Importantly, Ukraine, Georgia, the Republic of Moldova, as well as the Western Balkans countries, can join the collective gas purchasing agreements. Switzerland also used this opportunity to secure gas reserves for itself. According to the statement published by the energy ministry, Switzerland, Germany, Austria, Belgium, France, Luxembourg, and the Netherlands signed a joint declaration, pledging to work towards coordinating storage efforts on a regional level. Pursuing this joint approach makes sense for non-EU member Switzerland because the country is also affected by the turbulent gas market and lacks significant storage capabilities.

Despite the criticism, the crisis is pushing the EU towards the joint approach

On 27 April 2022, state-controlled Russian energy company Gazprom said it was cutting off Poland and Bulgaria because they refused to pay in Russian rubles, as President Vladimir Putin has demanded. European Commission’s President Ursula von der Leyen reacted and highlighted in her statement that “Both Poland and Bulgaria are now receiving gas from their EU neighbours. The era of Russian fossil fuels in Europe will come to an end.”
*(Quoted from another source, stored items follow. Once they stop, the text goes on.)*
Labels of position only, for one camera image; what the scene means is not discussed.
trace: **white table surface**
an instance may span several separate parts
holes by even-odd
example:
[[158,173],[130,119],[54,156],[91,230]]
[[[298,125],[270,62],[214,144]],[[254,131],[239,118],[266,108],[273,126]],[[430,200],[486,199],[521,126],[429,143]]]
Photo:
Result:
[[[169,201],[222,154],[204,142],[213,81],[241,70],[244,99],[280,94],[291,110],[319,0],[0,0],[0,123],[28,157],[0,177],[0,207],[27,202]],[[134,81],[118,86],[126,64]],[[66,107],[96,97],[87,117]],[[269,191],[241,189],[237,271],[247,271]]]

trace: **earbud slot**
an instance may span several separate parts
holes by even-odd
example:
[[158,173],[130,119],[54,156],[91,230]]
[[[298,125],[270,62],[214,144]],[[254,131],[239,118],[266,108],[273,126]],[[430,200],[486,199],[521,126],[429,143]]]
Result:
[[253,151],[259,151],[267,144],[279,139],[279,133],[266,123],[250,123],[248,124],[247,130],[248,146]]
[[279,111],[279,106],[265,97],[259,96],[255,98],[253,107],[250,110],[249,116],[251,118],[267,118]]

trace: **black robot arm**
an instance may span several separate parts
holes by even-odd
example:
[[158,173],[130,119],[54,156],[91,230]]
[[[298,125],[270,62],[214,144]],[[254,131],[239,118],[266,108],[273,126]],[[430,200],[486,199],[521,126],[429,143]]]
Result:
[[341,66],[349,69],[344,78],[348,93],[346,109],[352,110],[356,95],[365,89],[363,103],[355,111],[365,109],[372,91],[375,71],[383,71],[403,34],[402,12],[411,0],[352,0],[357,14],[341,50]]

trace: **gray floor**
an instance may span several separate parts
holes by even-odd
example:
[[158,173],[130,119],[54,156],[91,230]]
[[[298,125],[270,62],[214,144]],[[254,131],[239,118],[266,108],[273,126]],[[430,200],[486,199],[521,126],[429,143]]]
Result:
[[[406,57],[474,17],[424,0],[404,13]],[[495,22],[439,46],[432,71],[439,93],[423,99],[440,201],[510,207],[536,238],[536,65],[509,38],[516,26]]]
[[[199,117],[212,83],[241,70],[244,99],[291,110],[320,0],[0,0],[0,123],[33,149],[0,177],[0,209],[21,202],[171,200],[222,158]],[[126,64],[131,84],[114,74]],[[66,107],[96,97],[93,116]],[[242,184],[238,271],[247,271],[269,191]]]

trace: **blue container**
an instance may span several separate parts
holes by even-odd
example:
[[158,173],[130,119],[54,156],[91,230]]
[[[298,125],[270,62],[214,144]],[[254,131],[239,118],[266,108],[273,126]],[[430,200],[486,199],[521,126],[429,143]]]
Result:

National governments have also reacted to the Russian move. The Polish Climate and Environment Minister Anna Moskwa stated that “Poland is an energy-secure country, which does not have to and will not yield to gas blackmail by Russia.” “For now it seems there are no big supply risks,” said Robert Tomaszewski, senior energy analyst with Polityka Insight, a Polish think tank. However, Poland’s situation would be more difficult if Russia turns off the taps to other EU countries like Germany, which gets the bulk of its Russian gas via the undersea Nord Stream pipeline. Bulgarian Energy Minister Alexander Nikolov also said that the loss of Russian gas won’t cause much disturbance. In its interview with Le Monde, Nikolov stated that Bulgaria counts on the European Commission’s common purchasing strategy to buy liquified gas.

 

Next steps

The EU has pledged to quit Russian fuels by 2027, and will unveil a detailed plan in May on how to do so. The joint gas purchase agreements will also be discussed during the EU summit planned for the end of May. National governments will take this opportunity to discuss the state of play in terms of gas storage capacities and the ways others can help to sustain the gas supply.

 

Conclusion

At first, this measure of joint procurement of gas has been welcomed with a grain of skepticism and Member States were not very eager to pursue this EU approach. However, as we have seen recently, during the times of aggravating energy crisis combined with geopolitical threats, this instrument is more relevant than ever. It is already showing its necessity as Bulgaria announced that it would opt for the purchase of LNG through the proposed joint agreements. What can be stated for sure is that it is now time for the EU to show a truly united European energy front, especially when the mechanism to do so has been already put in place. In the end, the measure’s effectiveness will depend on the quantity of volumes that will be purchased and how many Member States will adhere to it.

Reghina Dimitrisina is Policy Advisor at FES Just Climate. She possesses expertise in climate and energy policies and European affairs. Prior to joining the FES Team, she worked as Policy Officer for the European Geothermal Energy Council (EGEC) and advised MEPs from the S&D and EPP political groups in the European Parliament. She studied international relations and political communications.